● **What is needed**: Under this line are the records; write out word for word the part that begins at the line containing "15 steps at" and ends at the line containing "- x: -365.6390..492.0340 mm", and no more.

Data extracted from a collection
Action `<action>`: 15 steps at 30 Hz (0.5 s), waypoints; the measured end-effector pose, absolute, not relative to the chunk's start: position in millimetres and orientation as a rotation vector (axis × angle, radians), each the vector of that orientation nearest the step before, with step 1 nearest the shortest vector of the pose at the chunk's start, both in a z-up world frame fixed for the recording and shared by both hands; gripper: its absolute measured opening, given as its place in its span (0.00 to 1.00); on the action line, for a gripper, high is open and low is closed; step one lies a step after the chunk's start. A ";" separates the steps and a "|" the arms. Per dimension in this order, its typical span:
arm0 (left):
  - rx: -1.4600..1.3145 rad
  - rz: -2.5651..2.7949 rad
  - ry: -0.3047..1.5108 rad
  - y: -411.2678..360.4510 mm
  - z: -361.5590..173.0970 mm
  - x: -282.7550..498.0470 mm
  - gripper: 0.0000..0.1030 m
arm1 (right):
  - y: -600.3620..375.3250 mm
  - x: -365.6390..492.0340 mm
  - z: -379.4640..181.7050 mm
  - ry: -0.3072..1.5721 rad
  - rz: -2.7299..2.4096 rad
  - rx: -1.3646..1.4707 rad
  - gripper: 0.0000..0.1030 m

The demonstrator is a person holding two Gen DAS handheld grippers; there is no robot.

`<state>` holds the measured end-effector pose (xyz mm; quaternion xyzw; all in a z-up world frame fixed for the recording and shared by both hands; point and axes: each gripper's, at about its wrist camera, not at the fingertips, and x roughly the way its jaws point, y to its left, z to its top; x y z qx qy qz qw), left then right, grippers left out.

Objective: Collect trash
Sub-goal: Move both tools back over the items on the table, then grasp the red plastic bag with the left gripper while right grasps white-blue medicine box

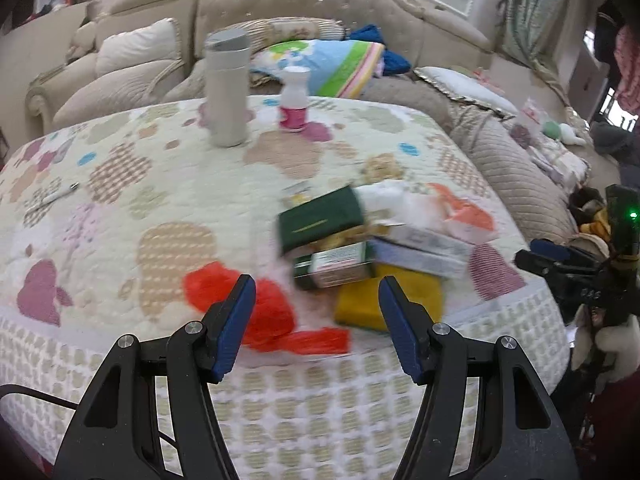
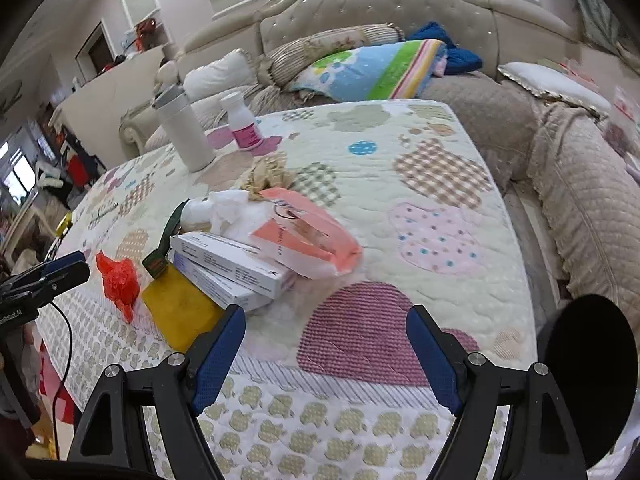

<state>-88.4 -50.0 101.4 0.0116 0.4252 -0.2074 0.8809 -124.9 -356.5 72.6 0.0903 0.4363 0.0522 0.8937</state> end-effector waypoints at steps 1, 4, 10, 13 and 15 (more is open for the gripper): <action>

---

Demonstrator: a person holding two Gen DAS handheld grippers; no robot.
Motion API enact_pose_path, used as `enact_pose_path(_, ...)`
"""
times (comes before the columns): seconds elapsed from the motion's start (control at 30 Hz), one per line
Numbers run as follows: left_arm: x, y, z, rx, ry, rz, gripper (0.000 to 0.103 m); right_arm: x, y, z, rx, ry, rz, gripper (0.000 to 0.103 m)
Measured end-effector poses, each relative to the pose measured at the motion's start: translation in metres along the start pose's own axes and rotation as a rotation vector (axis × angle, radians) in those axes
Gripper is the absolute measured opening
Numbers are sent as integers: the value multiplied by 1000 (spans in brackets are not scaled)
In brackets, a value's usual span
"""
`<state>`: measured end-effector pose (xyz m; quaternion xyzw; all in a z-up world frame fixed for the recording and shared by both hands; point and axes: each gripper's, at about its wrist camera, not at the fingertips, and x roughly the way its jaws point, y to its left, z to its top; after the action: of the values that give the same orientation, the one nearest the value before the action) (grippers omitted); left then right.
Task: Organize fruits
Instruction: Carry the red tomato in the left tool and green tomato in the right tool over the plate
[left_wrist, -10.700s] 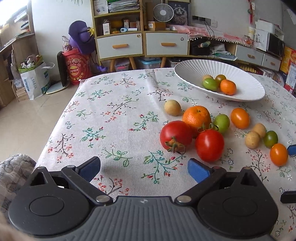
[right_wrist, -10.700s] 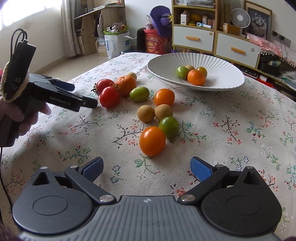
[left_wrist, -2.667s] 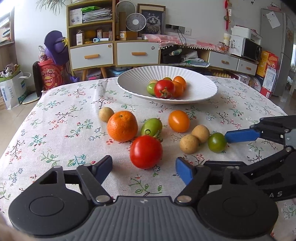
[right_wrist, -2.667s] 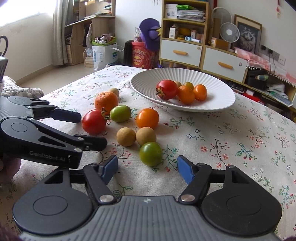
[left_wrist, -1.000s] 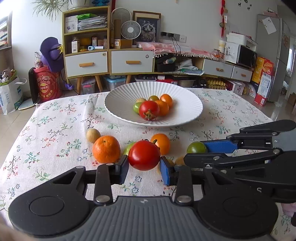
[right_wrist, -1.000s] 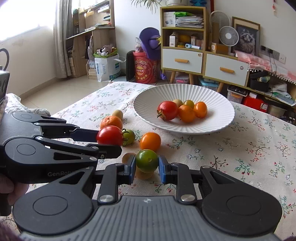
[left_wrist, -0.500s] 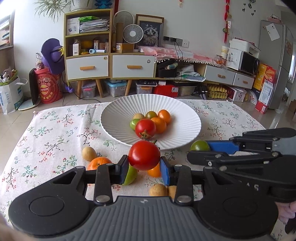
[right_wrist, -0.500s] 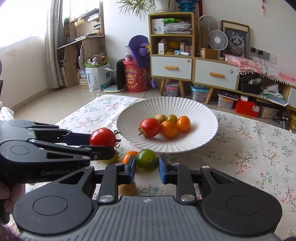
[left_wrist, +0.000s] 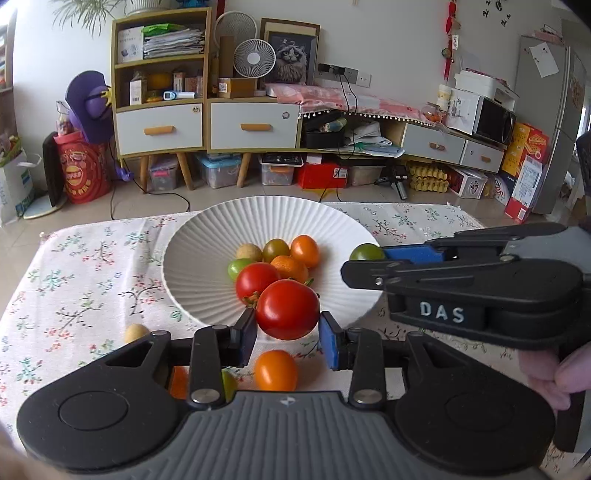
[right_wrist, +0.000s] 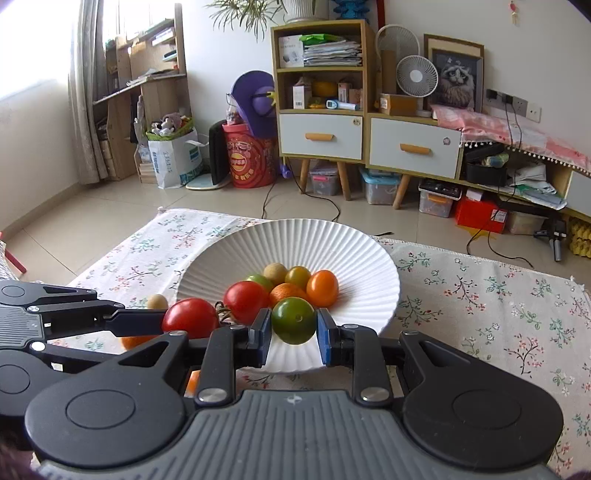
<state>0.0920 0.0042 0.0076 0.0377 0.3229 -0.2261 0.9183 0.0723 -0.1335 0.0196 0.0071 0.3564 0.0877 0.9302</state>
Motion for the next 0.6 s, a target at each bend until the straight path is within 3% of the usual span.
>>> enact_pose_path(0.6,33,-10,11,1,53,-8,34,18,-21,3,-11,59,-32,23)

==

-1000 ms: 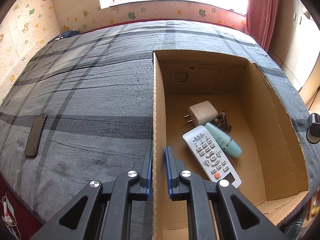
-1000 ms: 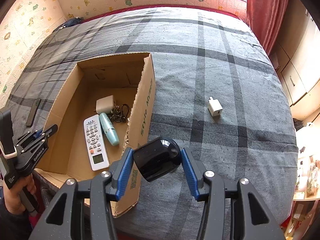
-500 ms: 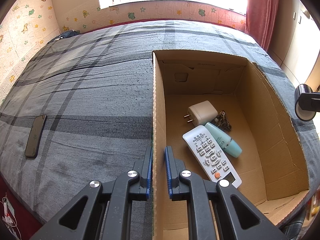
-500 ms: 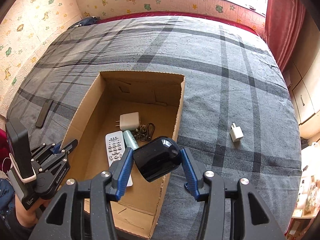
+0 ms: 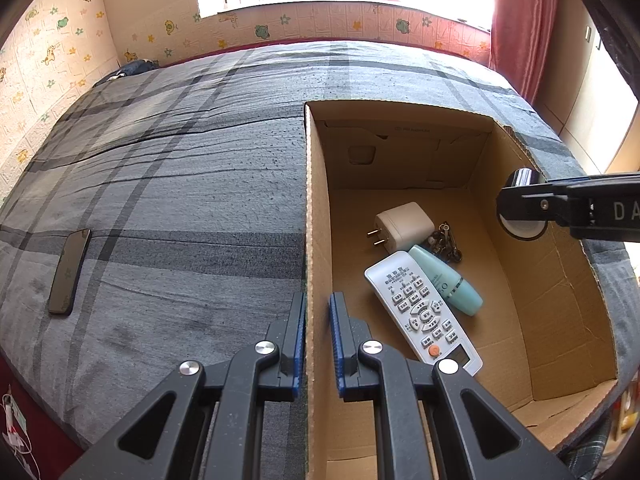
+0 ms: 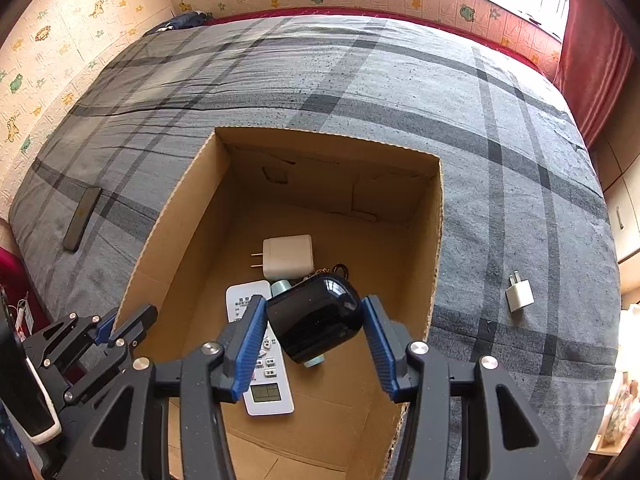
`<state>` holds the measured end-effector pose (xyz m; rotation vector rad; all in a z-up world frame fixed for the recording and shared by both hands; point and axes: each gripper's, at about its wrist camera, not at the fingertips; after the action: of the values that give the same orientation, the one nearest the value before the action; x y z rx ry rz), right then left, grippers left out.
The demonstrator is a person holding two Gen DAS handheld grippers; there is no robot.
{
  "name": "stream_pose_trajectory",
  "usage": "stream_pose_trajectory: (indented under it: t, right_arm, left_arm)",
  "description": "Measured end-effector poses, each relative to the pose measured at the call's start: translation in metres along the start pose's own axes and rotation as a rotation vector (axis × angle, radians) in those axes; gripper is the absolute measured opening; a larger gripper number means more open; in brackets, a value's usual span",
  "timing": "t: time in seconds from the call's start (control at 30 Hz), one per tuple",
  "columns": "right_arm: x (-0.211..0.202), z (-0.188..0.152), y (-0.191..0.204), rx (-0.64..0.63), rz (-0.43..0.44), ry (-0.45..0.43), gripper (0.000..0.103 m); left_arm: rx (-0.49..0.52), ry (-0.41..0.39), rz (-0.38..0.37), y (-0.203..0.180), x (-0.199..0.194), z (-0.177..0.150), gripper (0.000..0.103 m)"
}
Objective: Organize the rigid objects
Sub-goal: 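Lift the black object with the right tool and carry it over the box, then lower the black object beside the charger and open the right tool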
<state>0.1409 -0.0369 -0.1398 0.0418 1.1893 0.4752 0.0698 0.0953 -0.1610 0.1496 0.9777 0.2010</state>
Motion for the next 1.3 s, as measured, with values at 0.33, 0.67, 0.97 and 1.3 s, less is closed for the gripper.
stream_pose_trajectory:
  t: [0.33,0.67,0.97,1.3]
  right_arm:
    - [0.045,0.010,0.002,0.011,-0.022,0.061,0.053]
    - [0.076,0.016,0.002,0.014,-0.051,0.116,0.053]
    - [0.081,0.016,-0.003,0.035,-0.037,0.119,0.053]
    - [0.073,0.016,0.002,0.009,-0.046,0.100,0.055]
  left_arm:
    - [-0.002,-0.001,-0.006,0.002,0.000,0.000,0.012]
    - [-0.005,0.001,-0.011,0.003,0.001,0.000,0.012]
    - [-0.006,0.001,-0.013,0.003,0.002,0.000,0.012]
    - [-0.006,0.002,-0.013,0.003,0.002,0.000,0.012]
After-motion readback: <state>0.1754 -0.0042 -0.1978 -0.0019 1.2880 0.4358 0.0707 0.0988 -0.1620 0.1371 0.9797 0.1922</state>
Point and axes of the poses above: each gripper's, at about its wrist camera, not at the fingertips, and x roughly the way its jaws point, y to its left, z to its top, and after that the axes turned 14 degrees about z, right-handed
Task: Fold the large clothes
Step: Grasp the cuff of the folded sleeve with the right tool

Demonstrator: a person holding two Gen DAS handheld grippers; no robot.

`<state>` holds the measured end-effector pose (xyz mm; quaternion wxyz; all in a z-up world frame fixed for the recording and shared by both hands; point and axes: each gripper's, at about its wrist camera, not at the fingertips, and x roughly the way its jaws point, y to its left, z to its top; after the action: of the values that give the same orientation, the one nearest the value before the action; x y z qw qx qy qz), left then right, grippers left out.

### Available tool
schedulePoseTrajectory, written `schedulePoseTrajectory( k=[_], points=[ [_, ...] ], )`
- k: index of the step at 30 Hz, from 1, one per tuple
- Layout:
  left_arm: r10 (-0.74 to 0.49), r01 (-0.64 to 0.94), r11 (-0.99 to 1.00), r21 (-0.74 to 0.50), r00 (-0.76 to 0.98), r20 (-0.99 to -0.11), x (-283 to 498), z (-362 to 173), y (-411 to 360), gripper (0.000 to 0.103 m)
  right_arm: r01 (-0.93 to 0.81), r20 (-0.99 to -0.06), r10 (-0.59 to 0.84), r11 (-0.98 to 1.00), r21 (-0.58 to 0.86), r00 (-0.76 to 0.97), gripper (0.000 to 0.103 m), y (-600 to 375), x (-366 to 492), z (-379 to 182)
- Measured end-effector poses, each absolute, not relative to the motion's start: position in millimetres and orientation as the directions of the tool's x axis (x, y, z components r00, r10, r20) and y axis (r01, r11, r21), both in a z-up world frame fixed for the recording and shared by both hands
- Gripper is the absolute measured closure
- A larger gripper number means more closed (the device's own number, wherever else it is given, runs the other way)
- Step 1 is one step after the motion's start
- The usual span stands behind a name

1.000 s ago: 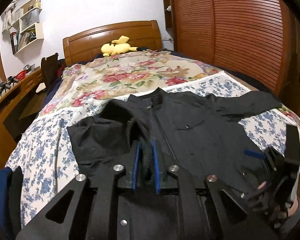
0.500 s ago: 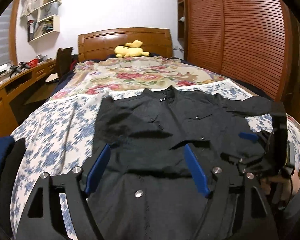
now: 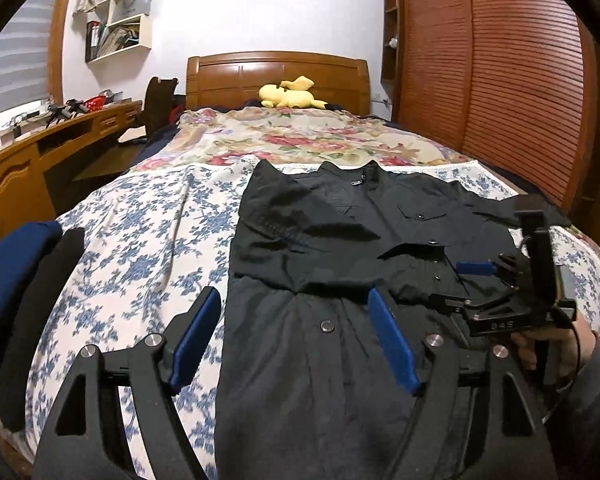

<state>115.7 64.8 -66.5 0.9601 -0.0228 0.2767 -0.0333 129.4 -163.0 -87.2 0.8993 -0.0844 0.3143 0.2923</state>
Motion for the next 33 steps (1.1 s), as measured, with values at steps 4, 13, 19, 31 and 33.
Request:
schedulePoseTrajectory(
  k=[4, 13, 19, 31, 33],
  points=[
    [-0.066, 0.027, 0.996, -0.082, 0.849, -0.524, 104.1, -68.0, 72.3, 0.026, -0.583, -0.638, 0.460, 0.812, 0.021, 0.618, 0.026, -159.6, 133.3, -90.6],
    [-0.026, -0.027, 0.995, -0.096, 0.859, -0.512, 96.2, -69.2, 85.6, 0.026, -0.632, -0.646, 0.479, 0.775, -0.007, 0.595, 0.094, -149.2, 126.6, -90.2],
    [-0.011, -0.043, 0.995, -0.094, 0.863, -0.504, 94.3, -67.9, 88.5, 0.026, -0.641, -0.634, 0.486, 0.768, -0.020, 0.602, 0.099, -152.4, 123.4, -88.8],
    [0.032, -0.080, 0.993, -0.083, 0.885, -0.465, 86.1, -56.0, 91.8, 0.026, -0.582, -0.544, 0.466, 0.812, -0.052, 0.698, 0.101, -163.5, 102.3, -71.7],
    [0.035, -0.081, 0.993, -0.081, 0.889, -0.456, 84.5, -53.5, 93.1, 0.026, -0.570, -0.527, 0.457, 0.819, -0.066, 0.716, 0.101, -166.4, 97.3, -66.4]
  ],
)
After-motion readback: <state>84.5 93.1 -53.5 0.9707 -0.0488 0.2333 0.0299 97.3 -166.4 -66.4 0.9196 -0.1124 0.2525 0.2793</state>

● **Solved exercise**:
Action `<action>`: 15 steps at 30 Hz (0.5 s), waypoints; the measured end-effector pose, absolute, not relative to the chunk's start: position in millimetres and orientation as a rotation vector (axis × angle, radians), each the vector of that orientation nearest the step before, with step 1 nearest the shortest vector of the pose at the chunk's start, both in a z-up world frame fixed for the recording and shared by both hands; gripper: its absolute measured opening, given as its place in its span (0.00 to 1.00); on the action line, for a gripper, high is open and low is closed; step one lies a step after the chunk's start. A ";" separates the steps and a "|" the arms. Per dimension in this order, its typical span:
arm0 (left):
  - rx: -1.4600..1.3145 rad
  - rz: -2.5651..2.7949 rad
  - ry: -0.3047..1.5108 rad
  - y: -411.2678..360.4510 mm
  - z: -361.5590..173.0970 mm
  - x: -282.7550..498.0470 mm
  - gripper: 0.0000..0.1030 m
arm1 (right):
  - y: -600.3620..375.3250 mm
  - x: -365.6390..492.0340 mm

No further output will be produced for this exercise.